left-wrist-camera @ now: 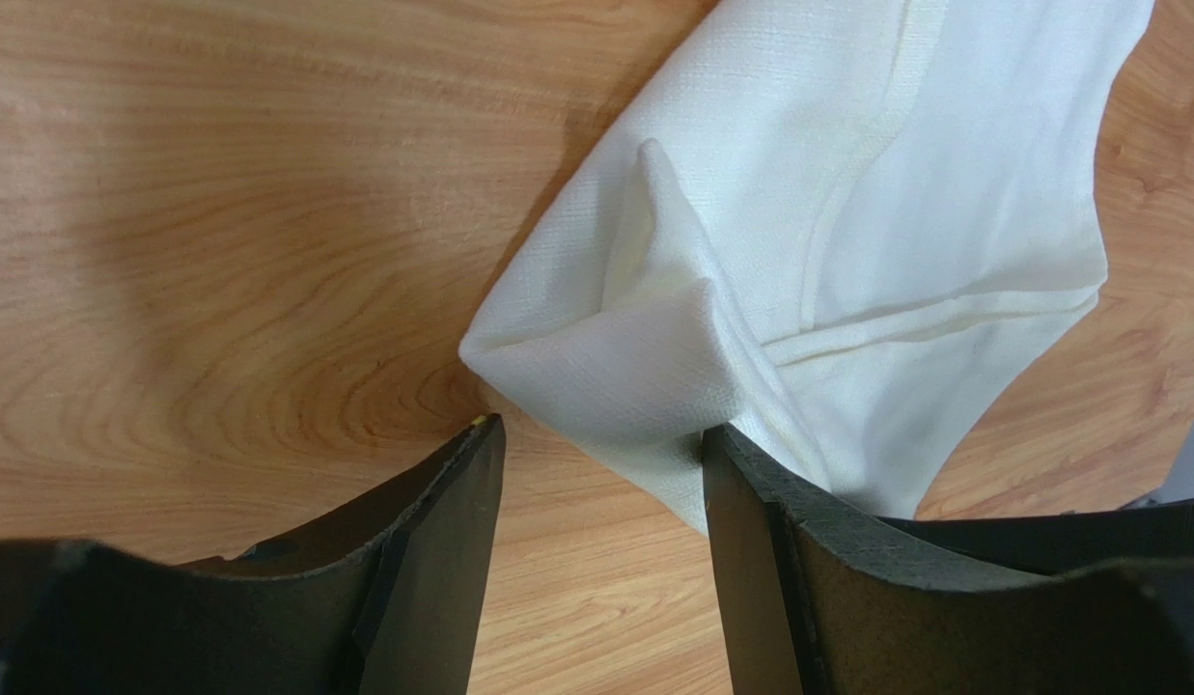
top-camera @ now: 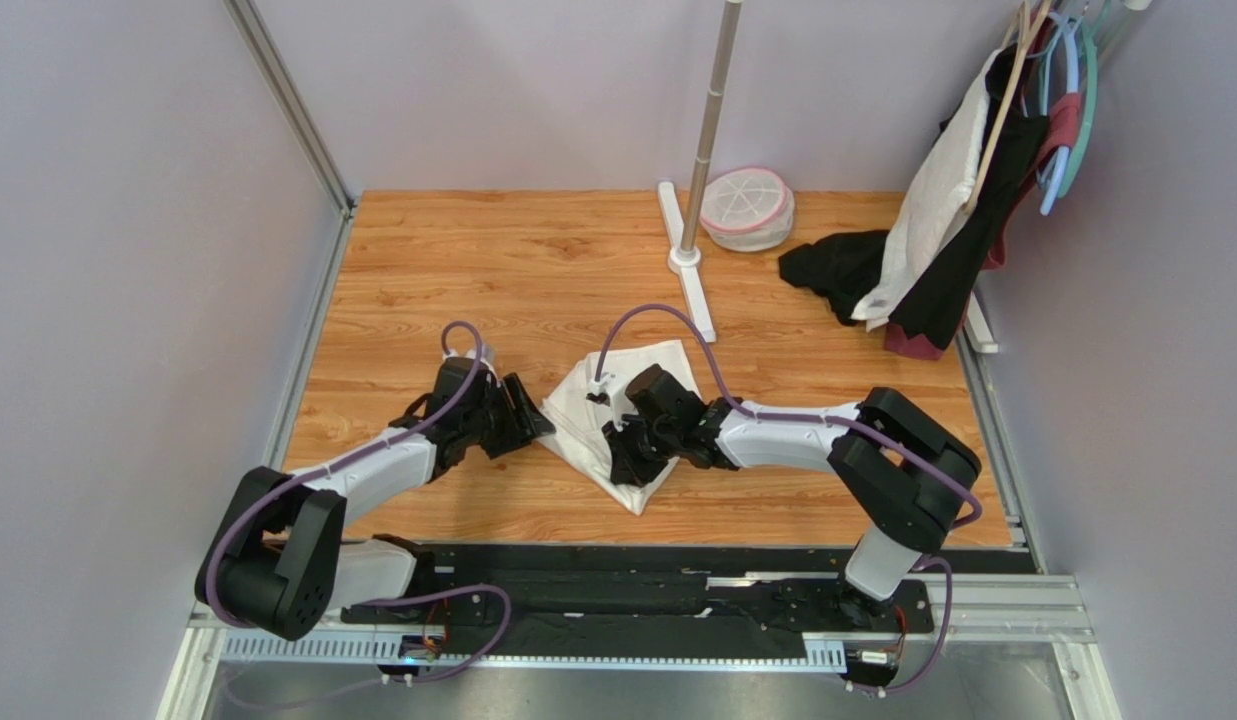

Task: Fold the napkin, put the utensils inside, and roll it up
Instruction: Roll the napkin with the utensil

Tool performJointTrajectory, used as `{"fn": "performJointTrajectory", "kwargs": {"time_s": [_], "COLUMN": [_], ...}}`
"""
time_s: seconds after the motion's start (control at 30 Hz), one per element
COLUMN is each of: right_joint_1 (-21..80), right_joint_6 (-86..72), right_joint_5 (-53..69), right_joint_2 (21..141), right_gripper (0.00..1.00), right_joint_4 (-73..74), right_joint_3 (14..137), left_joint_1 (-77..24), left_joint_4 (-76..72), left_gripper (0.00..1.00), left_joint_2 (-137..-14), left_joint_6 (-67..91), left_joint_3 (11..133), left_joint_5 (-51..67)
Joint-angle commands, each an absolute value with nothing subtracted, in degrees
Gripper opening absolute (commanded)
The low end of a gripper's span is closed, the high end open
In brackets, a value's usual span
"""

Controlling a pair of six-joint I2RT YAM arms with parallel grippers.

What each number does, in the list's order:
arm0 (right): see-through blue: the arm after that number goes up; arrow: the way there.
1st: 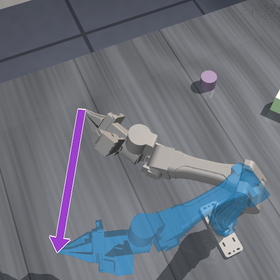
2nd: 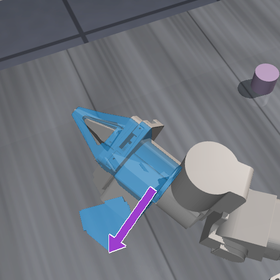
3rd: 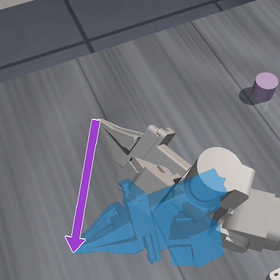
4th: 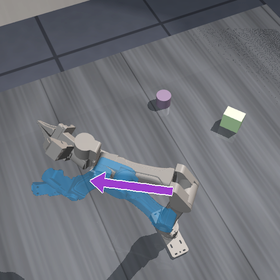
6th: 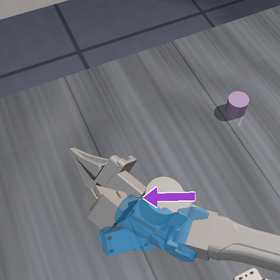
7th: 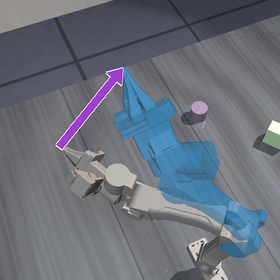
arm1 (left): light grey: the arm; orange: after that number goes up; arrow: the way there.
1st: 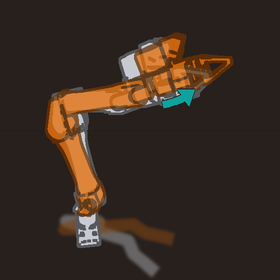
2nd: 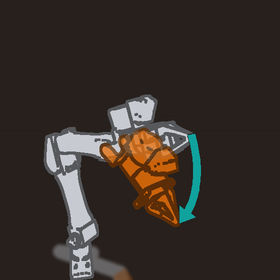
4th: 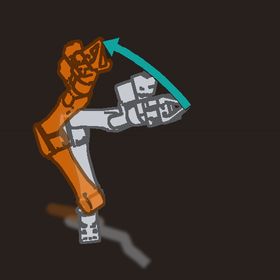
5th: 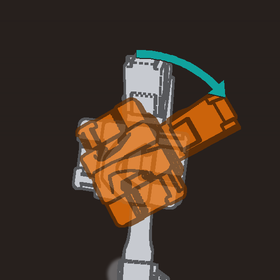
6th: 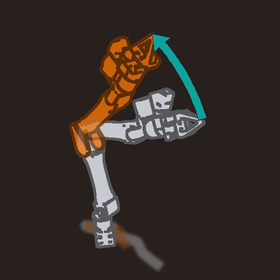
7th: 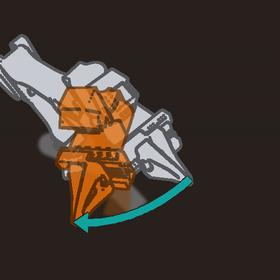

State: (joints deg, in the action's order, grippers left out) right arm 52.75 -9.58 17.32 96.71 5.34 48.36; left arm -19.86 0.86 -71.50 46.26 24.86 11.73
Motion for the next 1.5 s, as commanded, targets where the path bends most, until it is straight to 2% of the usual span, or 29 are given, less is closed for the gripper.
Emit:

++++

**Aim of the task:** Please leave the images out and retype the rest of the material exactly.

**Output for this task:**
left-wrist-camera @ now: 
top-camera @ now: 

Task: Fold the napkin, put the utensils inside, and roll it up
Instruction: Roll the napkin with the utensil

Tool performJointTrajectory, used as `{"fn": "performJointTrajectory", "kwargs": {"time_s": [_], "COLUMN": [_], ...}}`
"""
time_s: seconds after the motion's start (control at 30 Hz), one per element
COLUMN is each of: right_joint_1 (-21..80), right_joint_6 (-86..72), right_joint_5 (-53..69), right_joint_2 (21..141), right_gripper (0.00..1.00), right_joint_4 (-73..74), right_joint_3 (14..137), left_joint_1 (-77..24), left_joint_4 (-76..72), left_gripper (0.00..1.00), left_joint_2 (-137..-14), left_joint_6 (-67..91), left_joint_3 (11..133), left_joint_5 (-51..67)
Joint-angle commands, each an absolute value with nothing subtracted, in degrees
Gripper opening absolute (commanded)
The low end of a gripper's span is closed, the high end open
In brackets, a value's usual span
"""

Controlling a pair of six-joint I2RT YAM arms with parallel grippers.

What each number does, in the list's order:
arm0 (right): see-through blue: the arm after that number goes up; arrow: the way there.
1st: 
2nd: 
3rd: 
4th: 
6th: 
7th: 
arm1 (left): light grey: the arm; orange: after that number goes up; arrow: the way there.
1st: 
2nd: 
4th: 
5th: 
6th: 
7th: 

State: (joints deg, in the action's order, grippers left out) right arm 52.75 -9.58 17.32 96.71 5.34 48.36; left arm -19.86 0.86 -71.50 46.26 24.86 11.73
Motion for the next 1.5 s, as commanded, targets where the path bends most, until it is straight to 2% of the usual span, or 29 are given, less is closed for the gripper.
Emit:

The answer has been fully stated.